__AIM OF THE TASK__: What you return should be the lines from the first line of the records below through the line holding "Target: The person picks", unchanged.

__SUPPLIED INFORMATION__:
-- Opening Marker --
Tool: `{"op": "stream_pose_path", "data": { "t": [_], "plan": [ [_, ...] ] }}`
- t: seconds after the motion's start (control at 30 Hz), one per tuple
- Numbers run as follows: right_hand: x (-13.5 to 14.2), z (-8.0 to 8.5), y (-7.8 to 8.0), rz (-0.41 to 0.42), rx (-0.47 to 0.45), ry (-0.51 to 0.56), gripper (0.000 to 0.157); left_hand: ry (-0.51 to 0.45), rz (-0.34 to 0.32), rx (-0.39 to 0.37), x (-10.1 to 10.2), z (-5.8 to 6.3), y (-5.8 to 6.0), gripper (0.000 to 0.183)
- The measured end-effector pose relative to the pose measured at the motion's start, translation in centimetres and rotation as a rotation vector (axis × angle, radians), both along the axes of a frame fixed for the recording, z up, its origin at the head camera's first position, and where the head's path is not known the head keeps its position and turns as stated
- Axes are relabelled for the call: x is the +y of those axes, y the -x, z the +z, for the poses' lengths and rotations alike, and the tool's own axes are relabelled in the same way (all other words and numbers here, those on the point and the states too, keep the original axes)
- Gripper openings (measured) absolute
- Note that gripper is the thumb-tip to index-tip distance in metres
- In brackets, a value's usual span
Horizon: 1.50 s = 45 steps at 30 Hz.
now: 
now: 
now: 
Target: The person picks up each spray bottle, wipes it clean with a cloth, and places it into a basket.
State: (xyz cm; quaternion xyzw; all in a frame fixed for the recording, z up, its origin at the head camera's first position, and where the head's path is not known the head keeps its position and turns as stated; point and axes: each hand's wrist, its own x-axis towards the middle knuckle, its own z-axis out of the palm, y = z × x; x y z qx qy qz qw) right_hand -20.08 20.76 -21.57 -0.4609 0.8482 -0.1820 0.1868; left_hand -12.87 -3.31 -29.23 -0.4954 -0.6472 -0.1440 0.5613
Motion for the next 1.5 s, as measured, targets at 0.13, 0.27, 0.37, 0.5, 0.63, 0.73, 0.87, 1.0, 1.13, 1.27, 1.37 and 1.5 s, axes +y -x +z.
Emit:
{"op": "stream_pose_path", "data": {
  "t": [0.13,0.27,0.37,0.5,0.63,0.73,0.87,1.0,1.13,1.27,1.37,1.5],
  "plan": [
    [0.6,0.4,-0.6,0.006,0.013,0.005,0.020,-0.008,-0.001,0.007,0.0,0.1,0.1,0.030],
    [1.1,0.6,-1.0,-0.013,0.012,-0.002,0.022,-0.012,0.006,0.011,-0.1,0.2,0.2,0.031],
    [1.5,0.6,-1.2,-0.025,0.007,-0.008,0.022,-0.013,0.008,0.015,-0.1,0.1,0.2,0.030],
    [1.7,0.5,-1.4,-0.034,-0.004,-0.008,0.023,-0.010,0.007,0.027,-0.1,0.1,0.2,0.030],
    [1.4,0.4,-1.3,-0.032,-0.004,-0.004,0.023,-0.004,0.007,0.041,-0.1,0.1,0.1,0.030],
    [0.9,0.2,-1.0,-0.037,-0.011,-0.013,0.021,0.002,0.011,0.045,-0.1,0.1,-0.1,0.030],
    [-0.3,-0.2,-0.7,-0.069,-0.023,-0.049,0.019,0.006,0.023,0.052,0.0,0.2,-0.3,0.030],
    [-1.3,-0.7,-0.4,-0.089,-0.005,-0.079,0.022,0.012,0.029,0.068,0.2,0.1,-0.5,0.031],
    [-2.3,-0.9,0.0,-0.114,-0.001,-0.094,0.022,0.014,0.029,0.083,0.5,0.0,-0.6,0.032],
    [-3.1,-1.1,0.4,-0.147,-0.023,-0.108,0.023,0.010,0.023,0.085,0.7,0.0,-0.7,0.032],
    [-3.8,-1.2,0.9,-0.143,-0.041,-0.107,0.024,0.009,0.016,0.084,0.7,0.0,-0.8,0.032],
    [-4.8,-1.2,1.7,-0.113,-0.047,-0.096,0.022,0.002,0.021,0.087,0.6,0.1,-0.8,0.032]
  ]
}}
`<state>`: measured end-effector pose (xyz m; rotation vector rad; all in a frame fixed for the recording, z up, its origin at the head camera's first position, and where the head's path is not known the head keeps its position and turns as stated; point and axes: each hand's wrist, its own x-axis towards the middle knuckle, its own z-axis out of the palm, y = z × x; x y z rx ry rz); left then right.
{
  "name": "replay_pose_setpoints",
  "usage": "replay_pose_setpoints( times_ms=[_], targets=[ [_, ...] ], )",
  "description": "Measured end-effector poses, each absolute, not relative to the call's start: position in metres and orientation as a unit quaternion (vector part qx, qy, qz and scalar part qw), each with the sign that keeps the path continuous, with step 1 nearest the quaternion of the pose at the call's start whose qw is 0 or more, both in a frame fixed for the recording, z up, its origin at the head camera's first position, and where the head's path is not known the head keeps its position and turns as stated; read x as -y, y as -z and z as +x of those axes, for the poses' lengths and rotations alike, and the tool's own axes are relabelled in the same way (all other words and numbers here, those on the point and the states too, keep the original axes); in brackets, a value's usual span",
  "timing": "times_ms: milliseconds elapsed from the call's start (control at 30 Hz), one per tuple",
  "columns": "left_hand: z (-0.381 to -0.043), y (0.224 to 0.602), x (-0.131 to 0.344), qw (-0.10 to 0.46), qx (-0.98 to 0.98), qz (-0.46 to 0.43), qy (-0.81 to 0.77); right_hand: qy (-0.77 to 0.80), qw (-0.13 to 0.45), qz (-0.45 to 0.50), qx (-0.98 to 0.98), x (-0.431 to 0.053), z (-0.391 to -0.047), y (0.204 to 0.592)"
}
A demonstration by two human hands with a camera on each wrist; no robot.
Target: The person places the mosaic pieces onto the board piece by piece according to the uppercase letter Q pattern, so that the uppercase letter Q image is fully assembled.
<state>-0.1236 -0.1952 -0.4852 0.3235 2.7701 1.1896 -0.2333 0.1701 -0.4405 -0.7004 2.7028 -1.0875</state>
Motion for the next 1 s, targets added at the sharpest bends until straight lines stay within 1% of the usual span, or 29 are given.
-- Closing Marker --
__SOLUTION FOR THIS PROBLEM__:
Tool: `{"op": "stream_pose_path", "data": { "t": [_], "plan": [ [_, ...] ] }}`
- t: seconds after the motion's start (control at 30 Hz), one per tuple
- Numbers run as follows: right_hand: x (-13.5 to 14.2), z (-8.0 to 8.5), y (-7.8 to 8.0), rz (-0.41 to 0.42), rx (-0.47 to 0.45), ry (-0.51 to 0.56), gripper (0.000 to 0.157); left_hand: ry (-0.51 to 0.45), rz (-0.34 to 0.32), rx (-0.39 to 0.37), x (-10.1 to 10.2), z (-5.8 to 6.3), y (-5.8 to 6.0), gripper (0.000 to 0.183)
- The measured end-effector pose relative to the pose measured at the motion's start, translation in centimetres and rotation as a rotation vector (axis × angle, radians), both along the axes of a frame fixed for the recording, z up, its origin at the head camera's first position, and where the head's path is not known the head keeps its position and turns as stated
- Axes are relabelled for the call: x is the +y of those axes, y the -x, z the +z, for the poses' lengths and rotations alike, and the tool's own axes are relabelled in the same way (all other words and numbers here, those on the point and the states too, keep the original axes)
- Gripper openings (measured) absolute
- Note that gripper is the thumb-tip to index-tip distance in metres
- In brackets, a value's usual span
Horizon: 1.50 s = 45 steps at 30 Hz.
now: 
now: 
now: 
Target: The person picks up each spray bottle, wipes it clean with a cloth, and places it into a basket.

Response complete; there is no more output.